> _Input data_
──────────

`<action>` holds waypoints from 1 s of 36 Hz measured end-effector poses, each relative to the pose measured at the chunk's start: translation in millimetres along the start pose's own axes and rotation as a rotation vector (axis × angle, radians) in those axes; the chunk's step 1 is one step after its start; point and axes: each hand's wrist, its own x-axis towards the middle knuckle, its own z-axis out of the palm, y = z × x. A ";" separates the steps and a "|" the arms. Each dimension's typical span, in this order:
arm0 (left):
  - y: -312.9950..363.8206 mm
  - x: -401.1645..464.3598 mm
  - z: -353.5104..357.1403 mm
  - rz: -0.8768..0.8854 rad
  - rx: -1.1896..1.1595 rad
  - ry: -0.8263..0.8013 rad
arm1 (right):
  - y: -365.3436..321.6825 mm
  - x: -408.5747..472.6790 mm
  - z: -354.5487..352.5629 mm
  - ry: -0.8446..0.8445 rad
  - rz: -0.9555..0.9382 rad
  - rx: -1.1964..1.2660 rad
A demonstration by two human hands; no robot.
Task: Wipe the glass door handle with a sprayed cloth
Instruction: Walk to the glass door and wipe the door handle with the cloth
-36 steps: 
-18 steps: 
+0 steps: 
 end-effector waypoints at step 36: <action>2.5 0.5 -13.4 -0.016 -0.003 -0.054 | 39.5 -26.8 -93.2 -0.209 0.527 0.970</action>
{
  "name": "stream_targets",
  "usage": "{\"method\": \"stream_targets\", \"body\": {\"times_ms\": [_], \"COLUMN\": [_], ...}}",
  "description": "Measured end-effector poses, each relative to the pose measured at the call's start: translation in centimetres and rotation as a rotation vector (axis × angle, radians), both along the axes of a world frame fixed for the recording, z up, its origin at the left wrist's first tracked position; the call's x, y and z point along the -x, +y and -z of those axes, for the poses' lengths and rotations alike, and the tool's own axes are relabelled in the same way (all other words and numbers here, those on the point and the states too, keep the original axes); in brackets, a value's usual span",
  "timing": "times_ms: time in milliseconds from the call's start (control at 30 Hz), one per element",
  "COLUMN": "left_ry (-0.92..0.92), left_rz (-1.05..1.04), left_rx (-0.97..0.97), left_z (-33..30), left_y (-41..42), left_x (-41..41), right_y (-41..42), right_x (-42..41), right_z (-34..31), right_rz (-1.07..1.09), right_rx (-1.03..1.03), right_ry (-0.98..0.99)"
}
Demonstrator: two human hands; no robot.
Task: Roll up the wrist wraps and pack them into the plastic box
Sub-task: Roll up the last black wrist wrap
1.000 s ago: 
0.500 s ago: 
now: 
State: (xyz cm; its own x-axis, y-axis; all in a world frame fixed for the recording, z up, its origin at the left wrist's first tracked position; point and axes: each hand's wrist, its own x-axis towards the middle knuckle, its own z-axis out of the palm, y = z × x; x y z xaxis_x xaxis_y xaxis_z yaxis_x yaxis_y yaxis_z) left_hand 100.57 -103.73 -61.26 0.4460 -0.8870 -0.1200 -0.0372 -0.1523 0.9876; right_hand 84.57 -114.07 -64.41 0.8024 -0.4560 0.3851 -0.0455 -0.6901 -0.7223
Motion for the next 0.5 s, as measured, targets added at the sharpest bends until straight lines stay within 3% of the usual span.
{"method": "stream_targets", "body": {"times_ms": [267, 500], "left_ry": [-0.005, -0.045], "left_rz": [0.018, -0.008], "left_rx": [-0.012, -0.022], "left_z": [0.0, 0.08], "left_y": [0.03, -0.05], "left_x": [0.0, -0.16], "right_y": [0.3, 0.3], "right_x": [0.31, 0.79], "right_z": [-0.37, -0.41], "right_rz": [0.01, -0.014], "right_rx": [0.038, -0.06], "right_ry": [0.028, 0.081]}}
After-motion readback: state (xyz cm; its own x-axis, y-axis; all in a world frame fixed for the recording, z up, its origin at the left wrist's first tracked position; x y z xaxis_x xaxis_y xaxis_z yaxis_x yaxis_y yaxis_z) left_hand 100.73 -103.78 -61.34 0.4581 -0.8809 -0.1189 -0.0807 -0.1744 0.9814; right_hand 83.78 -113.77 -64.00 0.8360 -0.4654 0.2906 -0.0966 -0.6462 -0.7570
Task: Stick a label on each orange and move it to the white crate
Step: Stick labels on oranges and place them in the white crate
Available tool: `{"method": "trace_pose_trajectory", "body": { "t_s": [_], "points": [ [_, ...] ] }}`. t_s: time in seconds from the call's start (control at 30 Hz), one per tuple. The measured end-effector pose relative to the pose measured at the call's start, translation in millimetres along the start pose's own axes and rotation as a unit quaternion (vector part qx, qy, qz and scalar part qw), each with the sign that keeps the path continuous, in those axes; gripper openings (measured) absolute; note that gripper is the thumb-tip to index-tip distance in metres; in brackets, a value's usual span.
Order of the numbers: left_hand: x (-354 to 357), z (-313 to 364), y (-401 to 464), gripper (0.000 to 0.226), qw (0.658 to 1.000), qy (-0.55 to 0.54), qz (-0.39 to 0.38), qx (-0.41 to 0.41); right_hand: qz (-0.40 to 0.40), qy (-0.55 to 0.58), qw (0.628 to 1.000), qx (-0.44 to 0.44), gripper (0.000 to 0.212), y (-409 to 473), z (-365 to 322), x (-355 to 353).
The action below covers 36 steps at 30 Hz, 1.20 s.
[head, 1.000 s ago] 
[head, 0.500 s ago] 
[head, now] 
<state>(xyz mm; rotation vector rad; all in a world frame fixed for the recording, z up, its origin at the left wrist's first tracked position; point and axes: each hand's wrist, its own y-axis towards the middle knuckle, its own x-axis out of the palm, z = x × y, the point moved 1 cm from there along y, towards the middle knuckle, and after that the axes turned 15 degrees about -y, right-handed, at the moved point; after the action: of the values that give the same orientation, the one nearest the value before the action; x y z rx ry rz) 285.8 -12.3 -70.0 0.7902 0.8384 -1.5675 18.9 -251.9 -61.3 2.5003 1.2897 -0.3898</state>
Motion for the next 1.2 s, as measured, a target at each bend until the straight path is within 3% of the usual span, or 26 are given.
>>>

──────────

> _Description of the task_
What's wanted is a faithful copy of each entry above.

> _Output for this task_
`<action>` holds waypoints from 1 s of 36 Hz measured end-effector poses, each relative to the pose measured at the chunk's start: translation in millimetres along the start pose's own axes and rotation as a rotation vector (axis × angle, radians) in those axes; the chunk's step 1 is one step after its start; point and axes: each hand's wrist, its own x-axis towards the middle knuckle, its own z-axis out of the palm, y = z × x. A ";" separates the steps and a "|" the arms. Each dimension's typical span, in this order:
arm0 (left):
  - y: -312.9950..363.8206 mm
  - x: -401.1645..464.3598 mm
  - z: -353.5104..357.1403 mm
  - rz: -0.8768..0.8854 rad
  - rx: -1.1896..1.1595 rad
  - ry: -0.8263..0.8013 rad
arm1 (right):
  - y: -365.3436..321.6825 mm
  - x: -408.5747..472.6790 mm
  - z: -354.5487..352.5629 mm
  - ry: -0.8446..0.8445 rad
  - rz: -0.9555..0.9382 rad
  - rx: -1.1964..1.2660 rad
A demonstration by two human hands; no robot.
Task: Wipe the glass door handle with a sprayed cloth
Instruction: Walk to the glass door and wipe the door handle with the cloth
-36 steps: 
-18 steps: 
+0 steps: 
 end-effector waypoints at step 36: <action>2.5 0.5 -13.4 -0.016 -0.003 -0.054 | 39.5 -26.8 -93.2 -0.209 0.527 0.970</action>
{
  "name": "stream_targets",
  "usage": "{\"method\": \"stream_targets\", \"body\": {\"times_ms\": [_], \"COLUMN\": [_], ...}}",
  "description": "Measured end-effector poses, each relative to the pose measured at the call's start: translation in centimetres and rotation as a rotation vector (axis × angle, radians), both along the axes of a world frame fixed for the recording, z up, its origin at the left wrist's first tracked position; the call's x, y and z point along the -x, +y and -z of those axes, for the poses' lengths and rotations alike, and the tool's own axes are relabelled in the same way (all other words and numbers here, those on the point and the states too, keep the original axes); in brackets, a value's usual span",
  "timing": "times_ms: time in milliseconds from the call's start (control at 30 Hz), one per element",
  "COLUMN": "left_ry (-0.92..0.92), left_rz (-1.05..1.04), left_rx (-0.97..0.97), left_z (-33..30), left_y (-41..42), left_x (-41..41), right_y (-41..42), right_x (-42..41), right_z (-34..31), right_rz (-1.07..1.09), right_rx (-1.03..1.03), right_ry (-0.98..0.99)"
}
Demonstrator: two human hands; no robot.
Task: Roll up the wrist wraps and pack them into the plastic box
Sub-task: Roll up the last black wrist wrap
1.000 s ago: 
0.500 s ago: 
now: 
State: (xyz cm; its own x-axis, y-axis; all in a world frame fixed for the recording, z up, its origin at the left wrist's first tracked position; point and axes: each hand's wrist, its own x-axis towards the middle knuckle, its own z-axis out of the palm, y = z × x; x y z xaxis_x xaxis_y xaxis_z yaxis_x yaxis_y yaxis_z) left_hand 100.57 -103.73 -61.26 0.4460 -0.8870 -0.1200 -0.0372 -0.1523 0.9876; right_hand 84.57 -114.07 -64.41 0.8024 -0.4560 0.3851 -0.0455 -0.6901 -0.7223
Motion for the next 0.5 s, as measured, targets added at the sharpest bends until straight lines stay within 3% of the usual span.
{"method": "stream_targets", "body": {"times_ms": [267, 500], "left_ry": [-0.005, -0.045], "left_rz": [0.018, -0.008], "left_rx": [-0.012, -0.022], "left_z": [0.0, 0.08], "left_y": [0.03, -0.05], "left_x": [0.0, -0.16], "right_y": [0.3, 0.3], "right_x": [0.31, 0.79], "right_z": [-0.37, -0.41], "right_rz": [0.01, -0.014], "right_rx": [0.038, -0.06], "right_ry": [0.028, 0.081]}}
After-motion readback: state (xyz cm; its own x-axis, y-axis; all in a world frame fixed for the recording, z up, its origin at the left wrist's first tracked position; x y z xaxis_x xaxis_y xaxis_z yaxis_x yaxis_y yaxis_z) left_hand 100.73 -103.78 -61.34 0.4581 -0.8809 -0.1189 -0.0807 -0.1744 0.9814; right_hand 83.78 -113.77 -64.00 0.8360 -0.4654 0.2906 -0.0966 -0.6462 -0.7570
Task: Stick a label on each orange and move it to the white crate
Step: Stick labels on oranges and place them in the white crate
Available tool: `{"method": "trace_pose_trajectory", "body": { "t_s": [_], "points": [ [_, ...] ] }}`. t_s: time in seconds from the call's start (control at 30 Hz), one per tuple. The measured end-effector pose relative to the pose measured at the call's start, translation in millimetres along the start pose's own axes and rotation as a unit quaternion (vector part qx, qy, qz and scalar part qw), each with the sign that keeps the path continuous, in those axes; gripper openings (measured) absolute; note that gripper is the thumb-tip to index-tip distance in metres; in brackets, a value's usual span.
Order of the numbers: left_hand: x (-354 to 357), z (-313 to 364), y (-401 to 464), gripper (0.000 to 0.226), qw (0.658 to 1.000), qy (-0.55 to 0.54), qz (-0.39 to 0.38), qx (-0.41 to 0.41); right_hand: qz (-0.40 to 0.40), qy (-0.55 to 0.58), qw (0.628 to 1.000), qx (-0.44 to 0.44), gripper (0.000 to 0.212), y (-409 to 473), z (-365 to 322), x (-355 to 353).
The action below covers 36 steps at 30 Hz, 1.20 s.
[head, 1.000 s ago] 
[head, 0.500 s ago] 
[head, now] 
<state>(xyz mm; rotation vector rad; all in a world frame fixed for the recording, z up, its origin at the left wrist's first tracked position; point and axes: each hand's wrist, its own y-axis towards the middle knuckle, its own x-axis out of the palm, z = x × y, the point moved 1 cm from there along y, towards the middle knuckle, and after that the axes turned 15 degrees about -y, right-handed, at the moved point; after the action: of the values that give the same orientation, the one nearest the value before the action; x y z rx ry rz) 285.8 -12.3 -70.0 0.7902 0.8384 -1.5675 18.9 -251.9 -61.3 2.5003 1.2897 -0.3898</state>
Motion for the next 1.2 s, as measured, a target at each bend until the straight path is within 3% of the usual span, or 26 are given.
>>>

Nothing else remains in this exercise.